- **SOURCE MATERIAL**:
--------------------------------------------------

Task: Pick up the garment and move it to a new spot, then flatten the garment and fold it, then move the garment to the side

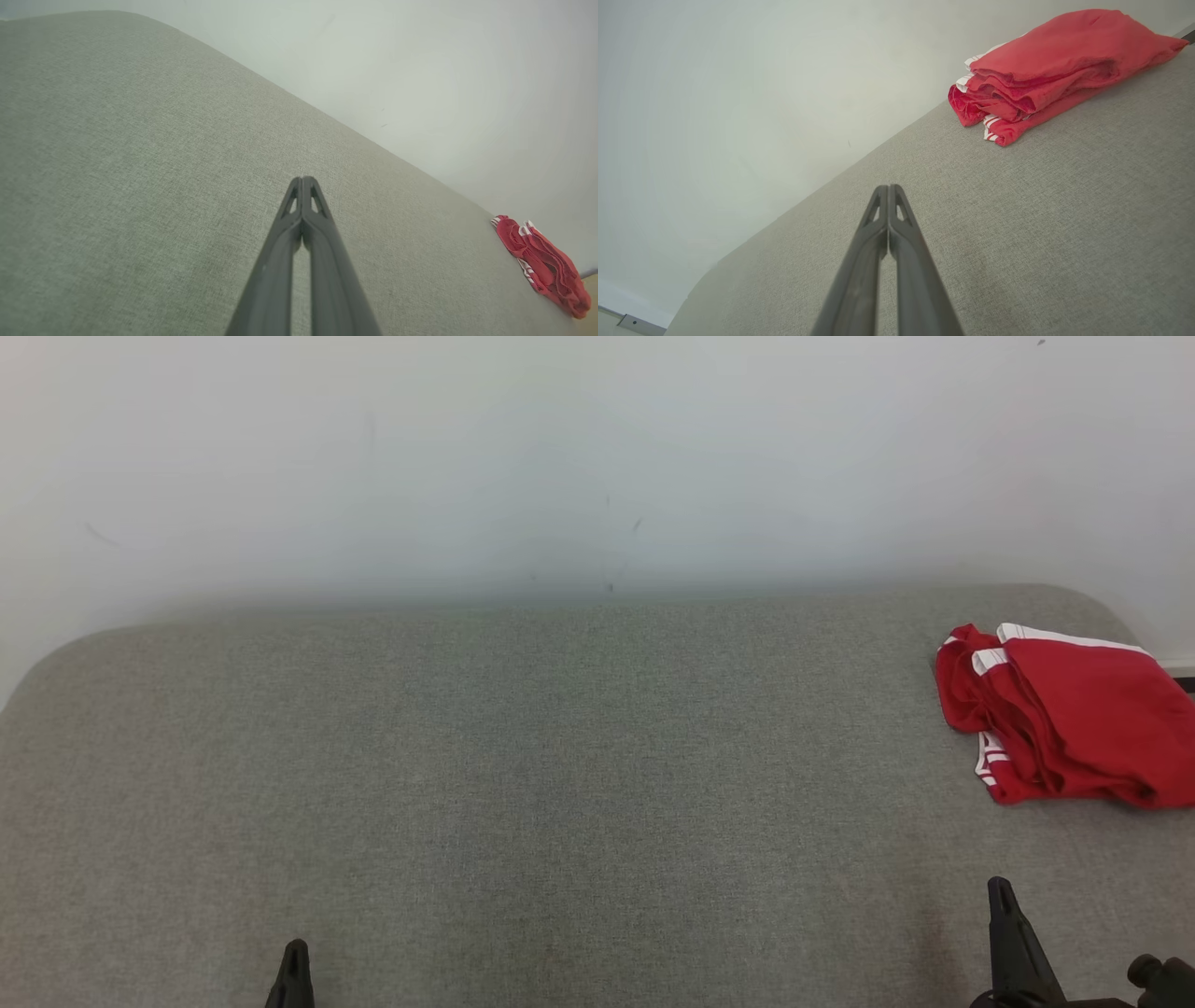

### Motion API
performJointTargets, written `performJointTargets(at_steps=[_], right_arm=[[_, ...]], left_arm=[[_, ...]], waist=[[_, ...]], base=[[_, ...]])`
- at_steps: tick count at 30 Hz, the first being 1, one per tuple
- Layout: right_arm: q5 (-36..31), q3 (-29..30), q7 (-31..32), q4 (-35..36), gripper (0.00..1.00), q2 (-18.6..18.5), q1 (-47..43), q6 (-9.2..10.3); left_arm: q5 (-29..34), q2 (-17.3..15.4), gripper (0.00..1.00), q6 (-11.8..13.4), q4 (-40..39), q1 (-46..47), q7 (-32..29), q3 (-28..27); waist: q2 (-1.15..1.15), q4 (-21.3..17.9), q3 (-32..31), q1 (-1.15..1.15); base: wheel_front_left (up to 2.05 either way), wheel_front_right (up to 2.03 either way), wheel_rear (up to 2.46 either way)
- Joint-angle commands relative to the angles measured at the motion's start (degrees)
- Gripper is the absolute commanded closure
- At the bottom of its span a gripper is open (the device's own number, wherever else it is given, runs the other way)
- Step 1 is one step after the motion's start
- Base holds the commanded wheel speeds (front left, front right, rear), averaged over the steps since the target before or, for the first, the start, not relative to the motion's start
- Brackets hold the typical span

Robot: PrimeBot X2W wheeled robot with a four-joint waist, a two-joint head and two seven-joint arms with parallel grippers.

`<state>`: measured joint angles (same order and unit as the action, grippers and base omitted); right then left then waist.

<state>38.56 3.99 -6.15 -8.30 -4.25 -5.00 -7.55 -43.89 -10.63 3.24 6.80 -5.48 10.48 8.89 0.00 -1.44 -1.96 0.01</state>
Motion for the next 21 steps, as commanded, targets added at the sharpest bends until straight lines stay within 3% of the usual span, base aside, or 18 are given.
performJointTargets(at_steps=[1, 21], right_arm=[[2.2, 0.5, 0.4, 1.0, 1.0, -0.6, 0.0, 0.03], [18.7, 3.6, 5.5, 2.1, 1.0, -0.9, -0.2, 0.05]], left_arm=[[-2.1, 0.1, 1.0, -0.5, -0.5, 1.7, -0.3, -0.4], [-16.0, 2.3, 1.0, -3.6, 0.1, 3.3, -2.6, -0.8]], waist=[[0.0, 0.0, 0.0, 0.0], [0.0, 0.3, 0.5, -0.01]], base=[[0.0, 0.0, 0.0], [0.0, 0.0, 0.0]])
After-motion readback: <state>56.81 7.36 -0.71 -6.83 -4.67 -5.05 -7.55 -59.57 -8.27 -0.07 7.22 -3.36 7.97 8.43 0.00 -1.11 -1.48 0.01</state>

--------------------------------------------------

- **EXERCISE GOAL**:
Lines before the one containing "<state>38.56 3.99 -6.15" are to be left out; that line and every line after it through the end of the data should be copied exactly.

- **RESULT OF THIS EXERCISE**:
<state>38.56 3.99 -6.15 -8.30 -4.25 -5.00 -7.55 -43.89 -10.63 3.24 6.80 -5.48 10.48 8.89 0.00 -1.44 -1.96 0.01</state>
Motion for the next 21 steps, as commanded, targets added at the sharpest bends until straight lines stay within 3% of the usual span, base aside, or 18 are given.
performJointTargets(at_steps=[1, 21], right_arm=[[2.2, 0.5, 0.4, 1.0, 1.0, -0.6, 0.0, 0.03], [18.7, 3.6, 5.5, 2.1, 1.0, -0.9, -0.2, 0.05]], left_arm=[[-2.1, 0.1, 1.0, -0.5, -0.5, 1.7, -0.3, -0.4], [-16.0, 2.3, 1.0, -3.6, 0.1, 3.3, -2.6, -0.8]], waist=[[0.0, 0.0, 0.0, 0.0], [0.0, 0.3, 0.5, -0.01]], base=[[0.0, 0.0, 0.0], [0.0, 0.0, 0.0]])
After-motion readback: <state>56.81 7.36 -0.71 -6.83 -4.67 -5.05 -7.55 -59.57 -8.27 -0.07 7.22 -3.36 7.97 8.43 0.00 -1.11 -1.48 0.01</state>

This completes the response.